Danville will open with a rotation of right-handers Kyle Muller, Odalvi Javier, Connor Johnstone and left-handers Dilmer Mejia and Jaret Hellinger. Muller is the big name of this group and the top prospect on the team, a second-round pick in 2016 with success in the GCL last year. Javier is coming off two solid seasons in the GCL and features a full compliment of pitches and an idea of what to do with them. Johnstone is both the newcomer to the group and the old man of the rotation, having been drafted in 2017 as a 22-year-old junior out of Wake Forest.
The left-side of the rotation has two high-ceiling lottery tickets. Mejia is only 19 but starting his fourth professional season after signing young out of Nicaragua; he features well-developed secondary pitches to go with a low-90s fastball and good deception. Hellinger was a late-round 2015 pick out of McDonough, GA and had a quick stint already in Rome this season after pitching in Danville last season.
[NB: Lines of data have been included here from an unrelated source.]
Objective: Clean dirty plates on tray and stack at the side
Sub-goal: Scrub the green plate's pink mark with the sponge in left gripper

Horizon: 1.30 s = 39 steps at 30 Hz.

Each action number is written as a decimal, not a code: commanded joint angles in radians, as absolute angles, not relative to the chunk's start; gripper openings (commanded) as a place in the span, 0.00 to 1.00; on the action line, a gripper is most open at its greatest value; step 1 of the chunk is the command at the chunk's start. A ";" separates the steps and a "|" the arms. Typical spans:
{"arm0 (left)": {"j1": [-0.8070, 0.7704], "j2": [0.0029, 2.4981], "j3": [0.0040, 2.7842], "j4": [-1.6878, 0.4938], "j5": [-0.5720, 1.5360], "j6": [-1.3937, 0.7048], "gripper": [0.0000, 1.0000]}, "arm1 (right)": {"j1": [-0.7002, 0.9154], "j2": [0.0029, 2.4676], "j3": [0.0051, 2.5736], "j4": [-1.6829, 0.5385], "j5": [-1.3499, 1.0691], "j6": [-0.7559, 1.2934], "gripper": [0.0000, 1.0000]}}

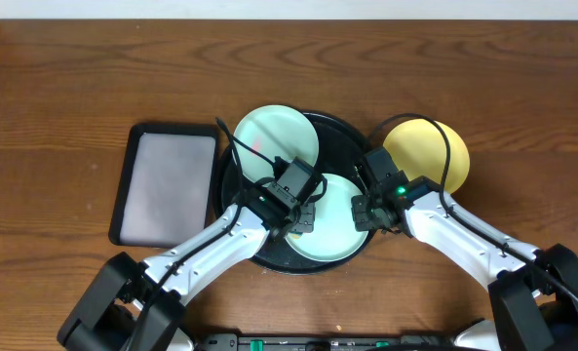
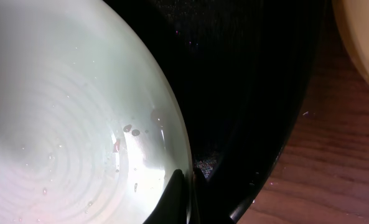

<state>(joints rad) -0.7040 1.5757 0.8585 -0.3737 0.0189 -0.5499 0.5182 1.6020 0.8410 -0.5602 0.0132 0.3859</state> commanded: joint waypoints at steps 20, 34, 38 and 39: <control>-0.776 1.792 0.855 -0.229 0.113 -0.548 0.08 | 0.512 1.608 0.834 -0.561 0.017 0.388 0.01; -0.817 1.622 0.873 -0.167 0.138 -0.547 0.07 | 0.512 1.608 0.834 -0.560 0.017 0.388 0.01; -0.817 1.490 0.873 -0.210 0.049 -0.547 0.07 | 0.512 1.608 0.834 -0.560 0.017 0.388 0.01; -0.817 1.421 0.873 -0.246 -0.018 -0.548 0.08 | 0.512 1.608 0.834 -0.561 0.017 0.388 0.01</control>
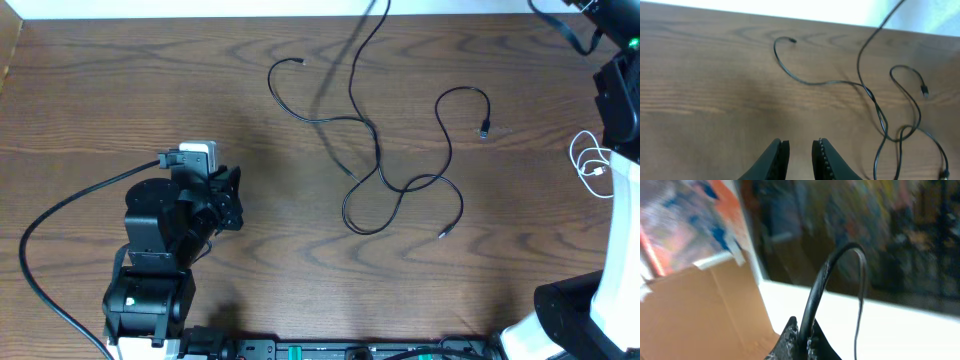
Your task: Untangle cables
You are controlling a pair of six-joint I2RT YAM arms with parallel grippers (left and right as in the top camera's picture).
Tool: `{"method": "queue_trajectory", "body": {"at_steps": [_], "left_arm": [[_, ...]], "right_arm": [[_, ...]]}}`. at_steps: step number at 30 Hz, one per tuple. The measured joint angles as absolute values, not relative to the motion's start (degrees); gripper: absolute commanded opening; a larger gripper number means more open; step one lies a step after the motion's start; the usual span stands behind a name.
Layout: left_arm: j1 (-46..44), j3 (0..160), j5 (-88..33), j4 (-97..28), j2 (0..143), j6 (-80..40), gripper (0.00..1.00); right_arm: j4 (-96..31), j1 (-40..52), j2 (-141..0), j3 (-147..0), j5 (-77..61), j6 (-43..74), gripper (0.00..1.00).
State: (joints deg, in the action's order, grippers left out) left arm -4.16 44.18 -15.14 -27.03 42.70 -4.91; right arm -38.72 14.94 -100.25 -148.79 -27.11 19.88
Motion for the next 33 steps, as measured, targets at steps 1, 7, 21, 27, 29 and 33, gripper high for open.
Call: {"method": "queue_trajectory", "body": {"at_steps": [1,7,21,27,29,33], "left_arm": [[-4.2,44.2,-15.1,-27.3,42.7,-4.9,0.21],[-4.2,44.2,-15.2,-27.6,42.7,-4.9,0.21],[-4.2,44.2,-21.7,-27.3,43.0,-3.0,0.20],[-4.2,44.2,-39.7,-29.6,47.0,6.8,0.19],[-4.2,44.2,-43.9,-30.2,49.0,9.5,0.19],[-4.2,44.2,-48.5,-30.4,54.3,13.0,0.24]], "right_arm": [[-40.8,14.9,-100.2,-148.8,-25.3,19.1,0.01],[-50.6,14.3,-100.6,-148.7,-0.6,16.0,0.01],[-55.6,14.0,-100.9,-148.7,35.3,15.6,0.01],[-55.9,14.0,-100.9,-148.7,28.4,15.5,0.01],[-55.9,14.0,-100.9,-148.7,26.6,15.5,0.01],[-56.3,14.0,-100.9,-148.7,24.8,15.5,0.01]]}}
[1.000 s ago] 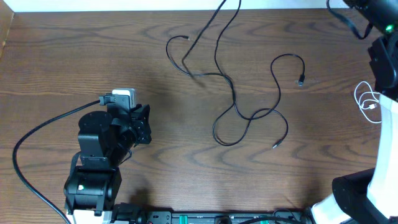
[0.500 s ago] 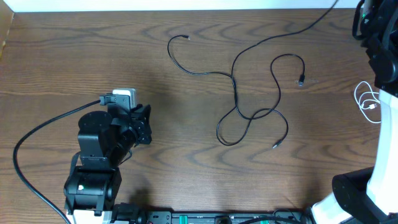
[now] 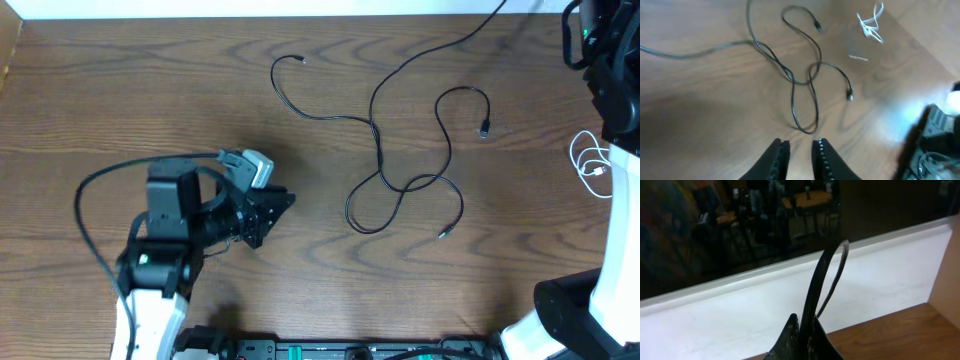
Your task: Untangle cables
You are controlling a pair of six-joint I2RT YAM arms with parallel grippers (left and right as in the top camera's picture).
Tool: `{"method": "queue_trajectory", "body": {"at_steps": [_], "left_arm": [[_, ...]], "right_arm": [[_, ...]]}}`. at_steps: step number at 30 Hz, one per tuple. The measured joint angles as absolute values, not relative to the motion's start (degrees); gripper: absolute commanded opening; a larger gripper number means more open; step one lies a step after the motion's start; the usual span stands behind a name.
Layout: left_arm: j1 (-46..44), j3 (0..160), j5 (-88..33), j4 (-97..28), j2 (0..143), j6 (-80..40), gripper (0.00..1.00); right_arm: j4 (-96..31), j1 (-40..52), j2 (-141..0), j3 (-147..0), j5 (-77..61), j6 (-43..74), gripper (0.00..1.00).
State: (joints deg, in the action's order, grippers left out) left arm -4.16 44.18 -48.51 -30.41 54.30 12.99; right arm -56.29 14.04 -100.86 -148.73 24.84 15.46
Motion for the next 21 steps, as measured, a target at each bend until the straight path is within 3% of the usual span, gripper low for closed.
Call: {"method": "queue_trajectory", "body": {"at_steps": [7,21], "left_arm": [[-6.4,44.2,-55.1,-28.5,68.1,14.7,0.26],[-23.1,44.2,-58.9,-17.5,84.4,14.9,0.26]], "right_arm": [[-57.3,14.0,-100.9,-148.7,23.8,15.4,0.01],[-58.3,14.0,-100.9,-148.7,23.7,15.4,0.01]]}}
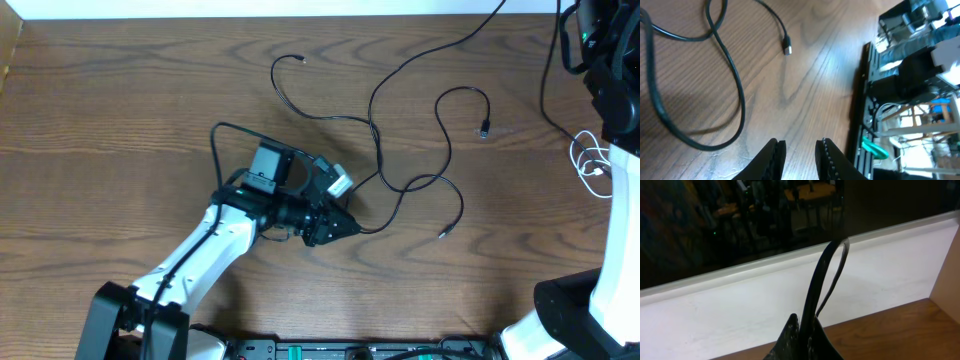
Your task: Untangle cables
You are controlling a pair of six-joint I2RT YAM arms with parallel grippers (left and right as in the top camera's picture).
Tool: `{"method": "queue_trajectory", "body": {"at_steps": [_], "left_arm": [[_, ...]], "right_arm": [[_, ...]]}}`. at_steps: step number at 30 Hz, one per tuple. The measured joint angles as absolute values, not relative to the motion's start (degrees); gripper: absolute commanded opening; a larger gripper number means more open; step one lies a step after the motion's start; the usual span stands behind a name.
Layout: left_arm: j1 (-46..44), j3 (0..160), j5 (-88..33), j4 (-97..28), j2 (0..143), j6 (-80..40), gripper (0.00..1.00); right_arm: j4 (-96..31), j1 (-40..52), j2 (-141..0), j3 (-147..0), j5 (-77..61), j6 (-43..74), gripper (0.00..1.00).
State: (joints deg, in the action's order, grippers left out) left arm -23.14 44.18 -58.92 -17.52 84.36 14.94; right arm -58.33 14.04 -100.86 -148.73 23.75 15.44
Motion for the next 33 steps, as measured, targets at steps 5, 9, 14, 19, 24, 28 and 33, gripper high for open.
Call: {"method": "queue_trajectory", "body": {"at_steps": [5,9,14,19,24,28,33], "left_arm": [[-25.5,44.2,-53.6,-16.6,86.5,14.9,0.26],[-26.5,44.2,-50.0,-13.6,88.4,14.7,0.25],[-26.5,44.2,-45.1,-8.1,89.4,12.2,0.26],[-26.5,44.2,-41.4,-4.5,89.4,9.6,0.26],[-26.5,44.2,-40.1,-3.6,89.4,8.5,0.57],[-26.5,44.2,-39.7,-3.6,89.4,7.8,0.70],[-26.5,44.2,-38.6,-3.6,89.4,7.5,0.70]], "right_arm": [[-59.1,14.0,-100.9,-148.7,23.8,15.4,0.01],[-59.5,14.0,-100.9,-148.7,23.7,15.4,0.01],[-60.1,14.0,-100.9,-148.7,23.7,15.4,0.01],[-60.5,14.0,-100.9,-148.7,23.7,15.4,0.01],[-60.7,14.0,-100.9,-148.7,23.7,15.4,0.01],[-60.7,14.0,-100.9,-148.7,23.7,15.4,0.01],[-60.7,14.0,-100.9,-148.7,23.7,15.4,0.01]]}}
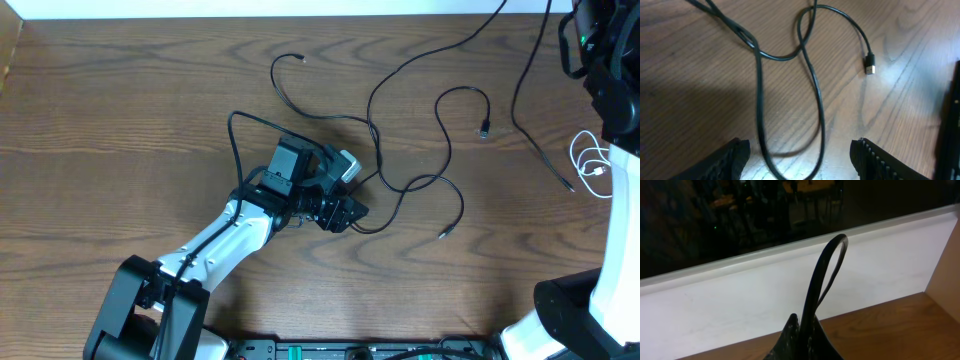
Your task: Untangle cables
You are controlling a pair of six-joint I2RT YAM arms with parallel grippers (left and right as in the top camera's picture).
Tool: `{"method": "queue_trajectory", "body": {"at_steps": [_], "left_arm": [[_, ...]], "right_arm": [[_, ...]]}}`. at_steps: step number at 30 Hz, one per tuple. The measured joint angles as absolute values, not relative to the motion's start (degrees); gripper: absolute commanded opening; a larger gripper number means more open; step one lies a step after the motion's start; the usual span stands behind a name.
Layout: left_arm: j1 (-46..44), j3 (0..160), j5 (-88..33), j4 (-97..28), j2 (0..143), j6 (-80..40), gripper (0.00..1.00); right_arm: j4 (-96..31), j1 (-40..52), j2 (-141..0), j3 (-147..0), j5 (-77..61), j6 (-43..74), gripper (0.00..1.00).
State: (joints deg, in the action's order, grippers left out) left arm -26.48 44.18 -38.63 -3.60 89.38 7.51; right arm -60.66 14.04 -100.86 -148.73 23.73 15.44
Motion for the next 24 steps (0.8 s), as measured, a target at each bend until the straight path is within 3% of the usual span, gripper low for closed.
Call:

As always with the short-season teams, expect the rotation to be somewhat in flux over the course of the season as some current relievers are swapped out into the rotation, or some pitchers are called up to Rome.
Danville’s LHP Dilmer Mejia strikes out OF Matt Albanese of the Elizabethton Twins. Change-up, curve, Lugbauer catching.
With the typical starting pitcher going no more than 4 innings in a typical game in this league, there’s plenty of opportunities for the legion of relief pitchers on the roster to show out. In the first game of the Opening Day doubleheader, the first man out of the pen was right-hander Gilbert Suarez. Suarez is a stocky fastball/slider pitcher that got hosed by the umpires when I saw him; with two runners on, Elizabethton firstbaseman Kolton Kendrick hit a ball off Suarez deep over the right field fence, but clearly hooking foul by at least six feet. To the astonishment of the crowd and the intense distress of Danville manager Nestor Perez, home plate umpire Harley Acosta called it a home run. Acosta clearly took his eye off the ball before it started hooking, and while Perez successfully persuaded Acosta to appeal to the second umpire of the crew, he wasn’t looking either. Suarez would end up with a 2 inning, 4 hit, 3 run line on the night on a foul ball home run that proved to be the key hit in a 7-6 comeback win for Elizabethton.
The agony and the ecstasy of minor league baseball.
Second man out was 2016 draftee right-hander Ryan Schlosser who has a nice, easy delivery and good control. In game 2 of the double-header, side-arming lefty Kelvin Rodriguez was the first call. Rodriguez is tall man who comes down way low with good movement and deception. The rain-shortened game 2 was finished by righty Raymar Navarro, a 26-year-old minor league veteran who who has bouncing around from the high-A level down to Danville and back again a couple times.
Filling out the bullpen are 2017 draftees right-handers Jacob Belinda, Landon Hughes, Cutter Dyals, and Keith Weisenberg and lefty Connor Simmons; 2016 draftees left-handers Taylor Hyssong and Zach Rice; and 22-year-old GCL veteran Jesus Heredia.